Finally, some cool heads

From Upstream Online:

A gas leak on US supermajor Chevron’s Alba platform in the North Sea yesterday is under investigation.

Personnel on board the platform, 130 miles north east of Aberdeen, were called to muster yesterday afternoon around 15.00 GMT, said Chevron in a

“The 135 personnel on board at the time went to muster and all are accounted for, with no injuries. The muster was stood down by 16.15 GMT,” said the company.

“Emergency shutdown systems were activated immediately, functioned correctly.”

The company said the Health and Safety Executive (HSE) had been informed, and the cause of the release would be fully investigated.

Okay, so why isn’t the British press full of rage about dumbass, redneck, cowboy Americans ruining the pristine environment of the North Sea; why isn’t John Watson being hauled in front of a Parliamentary committee made up of loudmouth, lefty politicians who ask stupid questions and ridicule any answers they don’t understand; why hasn’t David Cameron gone to Aberdeen to show sympathy for those locals whose livelihoods have been affected by “American Chevron”; why isn’t the Socialist Workers Party calling for the nationalisation of Chevron’s UK assets; and why isn’t Chevron required to hand over a few billion quid for the government to distribute as they see fit?

Because unlike in Obama’s America, in the UK we believe it is better to find out what has actually happened and respond accordingly instead of shrieking hysterically, whipping up the media into a frenzy, and ramming through knee-jerk legislation.  Because, y’know, you might actually find out stuff like this:

The White House oil spill commission said today it found no evidence to support accusations that the Macondo spill happened because BP and its partners cut corners to save money.

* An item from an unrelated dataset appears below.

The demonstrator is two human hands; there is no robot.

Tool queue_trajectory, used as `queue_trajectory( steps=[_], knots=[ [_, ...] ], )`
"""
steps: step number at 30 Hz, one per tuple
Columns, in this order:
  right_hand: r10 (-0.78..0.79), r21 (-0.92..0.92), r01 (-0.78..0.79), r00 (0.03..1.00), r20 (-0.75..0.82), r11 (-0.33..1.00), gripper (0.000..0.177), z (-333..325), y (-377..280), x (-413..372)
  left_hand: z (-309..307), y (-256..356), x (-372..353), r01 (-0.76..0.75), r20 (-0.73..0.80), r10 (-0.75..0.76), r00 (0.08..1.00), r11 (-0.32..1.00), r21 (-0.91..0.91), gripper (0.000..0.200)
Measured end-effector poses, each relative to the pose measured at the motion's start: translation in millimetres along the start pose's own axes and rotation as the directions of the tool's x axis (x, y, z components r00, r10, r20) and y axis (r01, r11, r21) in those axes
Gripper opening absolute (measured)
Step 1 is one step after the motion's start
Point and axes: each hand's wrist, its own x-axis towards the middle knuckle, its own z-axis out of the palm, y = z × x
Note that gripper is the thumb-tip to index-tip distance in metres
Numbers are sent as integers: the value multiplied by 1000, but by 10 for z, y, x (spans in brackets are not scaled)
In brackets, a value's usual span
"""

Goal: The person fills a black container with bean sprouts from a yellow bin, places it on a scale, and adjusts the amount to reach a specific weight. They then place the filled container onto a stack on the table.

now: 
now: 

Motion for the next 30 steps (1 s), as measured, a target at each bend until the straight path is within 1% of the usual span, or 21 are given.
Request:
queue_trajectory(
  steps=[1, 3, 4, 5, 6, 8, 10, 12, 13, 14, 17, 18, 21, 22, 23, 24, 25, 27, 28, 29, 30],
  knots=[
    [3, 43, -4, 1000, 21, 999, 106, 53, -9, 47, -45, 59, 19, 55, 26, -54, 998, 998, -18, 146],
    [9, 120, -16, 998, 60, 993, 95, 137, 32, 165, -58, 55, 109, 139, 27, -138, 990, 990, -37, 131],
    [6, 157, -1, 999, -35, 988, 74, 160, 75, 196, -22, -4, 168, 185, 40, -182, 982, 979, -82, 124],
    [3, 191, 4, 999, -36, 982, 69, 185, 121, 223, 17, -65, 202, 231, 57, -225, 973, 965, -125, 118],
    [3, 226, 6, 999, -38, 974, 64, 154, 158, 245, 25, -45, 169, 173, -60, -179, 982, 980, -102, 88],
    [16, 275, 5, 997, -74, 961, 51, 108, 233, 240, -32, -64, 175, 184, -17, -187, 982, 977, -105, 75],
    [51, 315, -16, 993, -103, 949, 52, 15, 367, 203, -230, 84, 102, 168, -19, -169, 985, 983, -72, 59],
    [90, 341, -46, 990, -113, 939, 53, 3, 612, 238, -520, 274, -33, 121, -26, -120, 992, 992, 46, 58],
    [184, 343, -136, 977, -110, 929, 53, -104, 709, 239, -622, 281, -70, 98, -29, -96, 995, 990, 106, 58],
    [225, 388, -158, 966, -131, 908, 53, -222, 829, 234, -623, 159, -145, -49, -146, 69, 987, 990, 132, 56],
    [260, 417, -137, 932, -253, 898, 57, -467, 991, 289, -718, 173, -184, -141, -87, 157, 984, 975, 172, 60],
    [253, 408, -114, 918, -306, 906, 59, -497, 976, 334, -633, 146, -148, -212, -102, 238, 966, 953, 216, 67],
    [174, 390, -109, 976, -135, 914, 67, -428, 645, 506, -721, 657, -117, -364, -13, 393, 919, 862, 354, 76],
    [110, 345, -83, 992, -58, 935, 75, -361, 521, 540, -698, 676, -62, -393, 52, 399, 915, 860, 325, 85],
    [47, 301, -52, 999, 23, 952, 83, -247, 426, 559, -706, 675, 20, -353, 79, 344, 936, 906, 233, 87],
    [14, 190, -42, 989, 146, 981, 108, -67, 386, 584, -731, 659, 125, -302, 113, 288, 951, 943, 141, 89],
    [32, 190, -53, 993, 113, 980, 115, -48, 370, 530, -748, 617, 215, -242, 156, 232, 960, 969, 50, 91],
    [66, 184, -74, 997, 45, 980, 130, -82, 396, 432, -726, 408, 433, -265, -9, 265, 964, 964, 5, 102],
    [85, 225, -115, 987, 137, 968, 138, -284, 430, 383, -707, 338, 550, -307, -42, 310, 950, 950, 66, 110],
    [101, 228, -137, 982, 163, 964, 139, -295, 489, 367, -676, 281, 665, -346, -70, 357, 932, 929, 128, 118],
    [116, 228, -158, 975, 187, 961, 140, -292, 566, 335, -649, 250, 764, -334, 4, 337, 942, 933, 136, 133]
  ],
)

“To date we have not seen a single instance where a human being made a conscious decision to favour dollars over safety,” Reuters quoted the commission’s Chief Counsel Fred Bartlit saying at a meeting exploring the causes of the Gulf of Mexico spill.

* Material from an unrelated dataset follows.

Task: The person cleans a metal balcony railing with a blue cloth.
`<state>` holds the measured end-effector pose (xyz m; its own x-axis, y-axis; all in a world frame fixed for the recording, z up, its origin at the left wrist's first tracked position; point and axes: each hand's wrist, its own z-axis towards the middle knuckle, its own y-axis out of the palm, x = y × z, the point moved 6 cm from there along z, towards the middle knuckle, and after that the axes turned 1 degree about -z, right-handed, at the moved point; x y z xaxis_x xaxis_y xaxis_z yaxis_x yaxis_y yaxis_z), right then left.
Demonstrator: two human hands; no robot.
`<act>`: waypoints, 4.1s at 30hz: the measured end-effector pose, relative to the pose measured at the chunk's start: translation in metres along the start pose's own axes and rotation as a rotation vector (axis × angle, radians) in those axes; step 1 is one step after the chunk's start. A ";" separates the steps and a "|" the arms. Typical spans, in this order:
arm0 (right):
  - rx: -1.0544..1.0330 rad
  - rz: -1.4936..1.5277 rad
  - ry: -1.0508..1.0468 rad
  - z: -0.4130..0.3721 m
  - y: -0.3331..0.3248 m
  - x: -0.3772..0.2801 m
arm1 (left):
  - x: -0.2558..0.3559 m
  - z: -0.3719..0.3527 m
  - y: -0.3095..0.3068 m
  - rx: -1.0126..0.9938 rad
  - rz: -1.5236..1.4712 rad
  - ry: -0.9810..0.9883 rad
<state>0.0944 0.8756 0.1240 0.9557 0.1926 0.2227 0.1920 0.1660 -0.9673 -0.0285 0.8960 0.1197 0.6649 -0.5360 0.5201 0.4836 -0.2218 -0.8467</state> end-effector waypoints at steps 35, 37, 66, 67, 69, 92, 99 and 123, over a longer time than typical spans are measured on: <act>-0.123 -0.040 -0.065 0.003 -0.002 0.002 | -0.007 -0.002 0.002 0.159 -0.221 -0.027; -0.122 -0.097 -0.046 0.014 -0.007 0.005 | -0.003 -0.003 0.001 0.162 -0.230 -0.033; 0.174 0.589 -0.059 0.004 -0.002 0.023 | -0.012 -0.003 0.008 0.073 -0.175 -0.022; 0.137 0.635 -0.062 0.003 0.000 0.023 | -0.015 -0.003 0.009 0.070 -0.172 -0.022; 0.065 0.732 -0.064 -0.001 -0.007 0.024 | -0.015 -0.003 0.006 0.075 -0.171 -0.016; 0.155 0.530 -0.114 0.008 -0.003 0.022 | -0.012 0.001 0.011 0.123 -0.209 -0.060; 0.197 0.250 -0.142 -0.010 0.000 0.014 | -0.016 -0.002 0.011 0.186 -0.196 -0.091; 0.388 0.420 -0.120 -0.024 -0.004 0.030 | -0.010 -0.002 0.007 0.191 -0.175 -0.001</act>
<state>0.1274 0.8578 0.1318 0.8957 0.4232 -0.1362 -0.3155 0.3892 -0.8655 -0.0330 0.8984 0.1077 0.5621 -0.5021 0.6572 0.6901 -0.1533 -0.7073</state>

Bartlit said the panel agreed with about 90% of the findings of BP’s internal investigation of the accident released this summer.

Oh.  So that’s about 98% of BP’s critics over the summer proven wrong, then.  The remaining 2% were those with the technical nouse to understand that it was possible for BP to cock something up without necessarily being an arrogant, imperialist charicature straight from a Mel Gibson film.

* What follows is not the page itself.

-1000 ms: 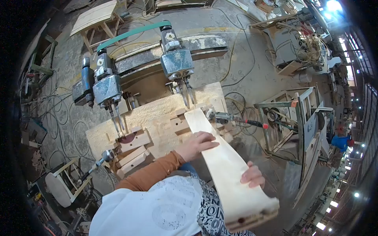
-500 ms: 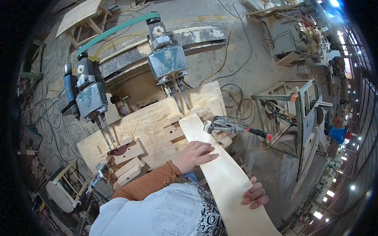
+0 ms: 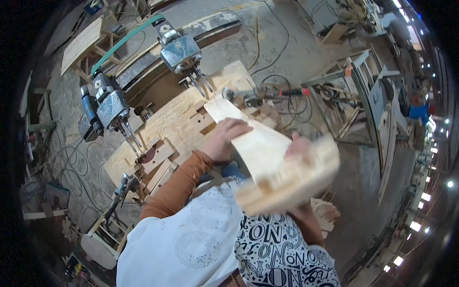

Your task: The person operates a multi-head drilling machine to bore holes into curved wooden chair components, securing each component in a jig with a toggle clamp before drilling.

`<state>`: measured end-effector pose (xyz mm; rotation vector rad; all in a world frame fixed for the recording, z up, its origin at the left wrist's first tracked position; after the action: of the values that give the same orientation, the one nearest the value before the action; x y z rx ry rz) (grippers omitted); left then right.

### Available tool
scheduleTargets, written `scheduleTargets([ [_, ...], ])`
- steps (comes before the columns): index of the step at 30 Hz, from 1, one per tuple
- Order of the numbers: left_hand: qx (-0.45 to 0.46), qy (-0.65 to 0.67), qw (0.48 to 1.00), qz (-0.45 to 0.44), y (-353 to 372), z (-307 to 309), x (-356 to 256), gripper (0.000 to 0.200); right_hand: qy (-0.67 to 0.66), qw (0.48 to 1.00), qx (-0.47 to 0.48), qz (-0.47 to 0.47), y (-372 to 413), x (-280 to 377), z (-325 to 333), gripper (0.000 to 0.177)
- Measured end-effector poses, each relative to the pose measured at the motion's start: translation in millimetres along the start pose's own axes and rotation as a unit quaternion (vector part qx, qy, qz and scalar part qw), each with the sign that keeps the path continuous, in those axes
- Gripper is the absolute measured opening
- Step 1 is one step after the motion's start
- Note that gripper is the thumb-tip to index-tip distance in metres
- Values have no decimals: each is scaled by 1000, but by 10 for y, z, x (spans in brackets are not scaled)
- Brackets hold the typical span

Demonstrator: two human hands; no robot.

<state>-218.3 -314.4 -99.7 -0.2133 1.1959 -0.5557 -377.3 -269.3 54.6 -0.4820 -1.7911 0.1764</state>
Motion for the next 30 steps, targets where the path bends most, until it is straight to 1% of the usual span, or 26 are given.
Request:
scheduleTargets([
  [1, 2, -22, 1000, -16, -17, 26, -26, 66, 31, 960, -229, -156, 65, -48, 186, 28],
  [2, 4, -43, 999, -31, 9, 56, -67, 67, 58, 844, -440, -302, 333, -82, 404, 44],
  [3, 28, -77, 996, 21, 69, 130, -110, 66, 355, 912, -181, -99, 460, -236, 766, 52],
  [4, 52, -111, 990, 74, 152, 209, -134, 65, 357, 926, -102, 68, 482, -146, 716, 59],
  [6, 9, -146, 984, 99, 295, 329, -127, 62, 222, 959, -171, -40, 403, -161, 645, 67],
  [7, 0, -140, 980, 142, 351, 451, -202, 55, 222, 959, -173, -44, 368, -142, 608, 67],
  [8, 4, -140, 979, 145, 435, 514, -349, 55, 173, 969, -170, -55, 338, -136, 556, 68],
  [9, 22, -48, 978, 204, 560, 539, -470, 52, 121, 976, -167, -65, 302, -139, 500, 69],
  [10, 38, 45, 964, 260, 689, 542, -592, 49, 69, 981, -162, -75, 270, -142, 447, 69],
  [12, 176, 208, 939, 208, 893, 365, -1043, 47, -36, 984, -149, -91, 251, -141, 366, 70],
  [13, 215, 246, 926, 189, 1140, 222, -1180, 45, -39, 985, -144, -91, 254, -136, 373, 70],
  [14, 253, 283, 910, 169, 1343, 99, -1259, 44, -12, 988, -113, -101, 262, -143, 377, 70],
  [15, 248, 282, 911, 169, 1344, 128, -1271, 44, 16, 991, -81, -109, 273, -158, 382, 72],
  [16, 270, 287, 899, 192, 1365, 147, -1279, 43, 16, 991, -75, -109, 294, -192, 424, 72],
  [17, 289, 293, 886, 214, 1389, 147, -1279, 43, 1, 988, -102, -113, 315, -250, 510, 72],
  [18, 280, 294, 888, 214, 1381, 143, -1285, 43, -15, 985, -127, -119, 308, -264, 511, 71],
  [19, 277, 316, 885, 203, 1349, 124, -1318, 42, -16, 986, -115, -121, 291, -242, 460, 71],
  [21, 256, 333, 888, 189, 1231, 65, -1351, 41, 7, 990, -118, -81, 233, -121, 334, 68],
  [22, 283, 376, 871, 144, 1182, -13, -1464, 39, 4, 991, -104, -84, 236, -109, 284, 68],
  [23, 309, 416, 849, 99, 1172, -39, -1560, 38, -12, 990, -112, -86, 235, -91, 282, 65],
  [24, 295, 414, 855, 96, 1165, -33, -1539, 38, -28, 989, -119, -87, 213, -71, 244, 63],
  [25, 314, 400, 856, 99, 1201, -68, -1514, 37, -123, 978, -152, -77, 199, -16, 173, 53],
  [26, 333, 386, 854, 102, 1241, -102, -1492, 36, -123, 979, -141, -80, 201, -9, 126, 53],
  [28, 330, 386, 857, 94, 1280, -90, -1500, 36, 23, 979, -196, -49, 256, 12, 182, 45],
  [29, 311, 391, 861, 96, 1285, -68, -1518, 36, 11, 967, -244, -72, 313, -37, 243, 39],
  [30, 293, 395, 865, 98, 1289, -45, -1534, 37, 11, 968, -240, -72, 369, -66, 315, 39],
])
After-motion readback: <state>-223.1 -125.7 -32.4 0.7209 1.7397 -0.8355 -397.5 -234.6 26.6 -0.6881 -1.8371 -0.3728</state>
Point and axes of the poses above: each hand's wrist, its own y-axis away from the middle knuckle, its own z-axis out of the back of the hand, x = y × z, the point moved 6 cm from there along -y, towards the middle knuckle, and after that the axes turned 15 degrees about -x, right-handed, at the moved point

Bartlit said the commission’s preliminary investigation found no evidence of this, and that it instead found that a series of factors ultimately contributed to the explosion.

Oh.  So it’s a bit more complicated than was initially made out.  Some of us knew this back in May.

Still, Bartlit emphasised that not everything done on the rig was safe. The investigating team found that BP took unnecessary risks as it tried to temporarily abandon the Macondo well.

That I can well believe.  However, at the time these risks may not have looked to be unnecessary.  Hindsight is always useful, and as I explained in this post, many of the decisions made in oil and gas are judgement calls, and those who have to make them are expected to shoulder a degree of risk and responsibility.  Somebody may have decided to take an unncessary risk, but equally he may have made a judgement without being fully aware of the risks associated with it.  It’s a fine line.

As he presented the commission’s preliminary findings, Bartlit stressed that the probe was not focused on legal liability or assigning blame.

“We’re not looking for scapegoats,” commission co-chair Bob Graham, a former US Senator from Florida, said at the start of the meeting.

No, the blaming process has already come and gone.  We all remember it well.  Now you’re the one with the cool head who’s supposed to find out what’s happened.  Shame it had to be in that order though, eh?  Still, it made it easier to keep the American companies out of the spotlight for a while, something which is now proving harder to do:

Deputy chief counsel Sam Sankar repeated the findings by a Chevron laboratory that Halliburton’s recipe for the cement slurry used at Macondo was unstable and offered evidence that Halliburton’s own tests as far back as two months before the 20 April disaster suggested the same.

“It doesn’t appear anyone highlighted this information” or that it registered with BP, Sankar ?alleged.

Halliburton are questioning the conclusions of the oil spill commission, and the reasons why the BOP failed to operate are still being investigated.  This one still has some way to go.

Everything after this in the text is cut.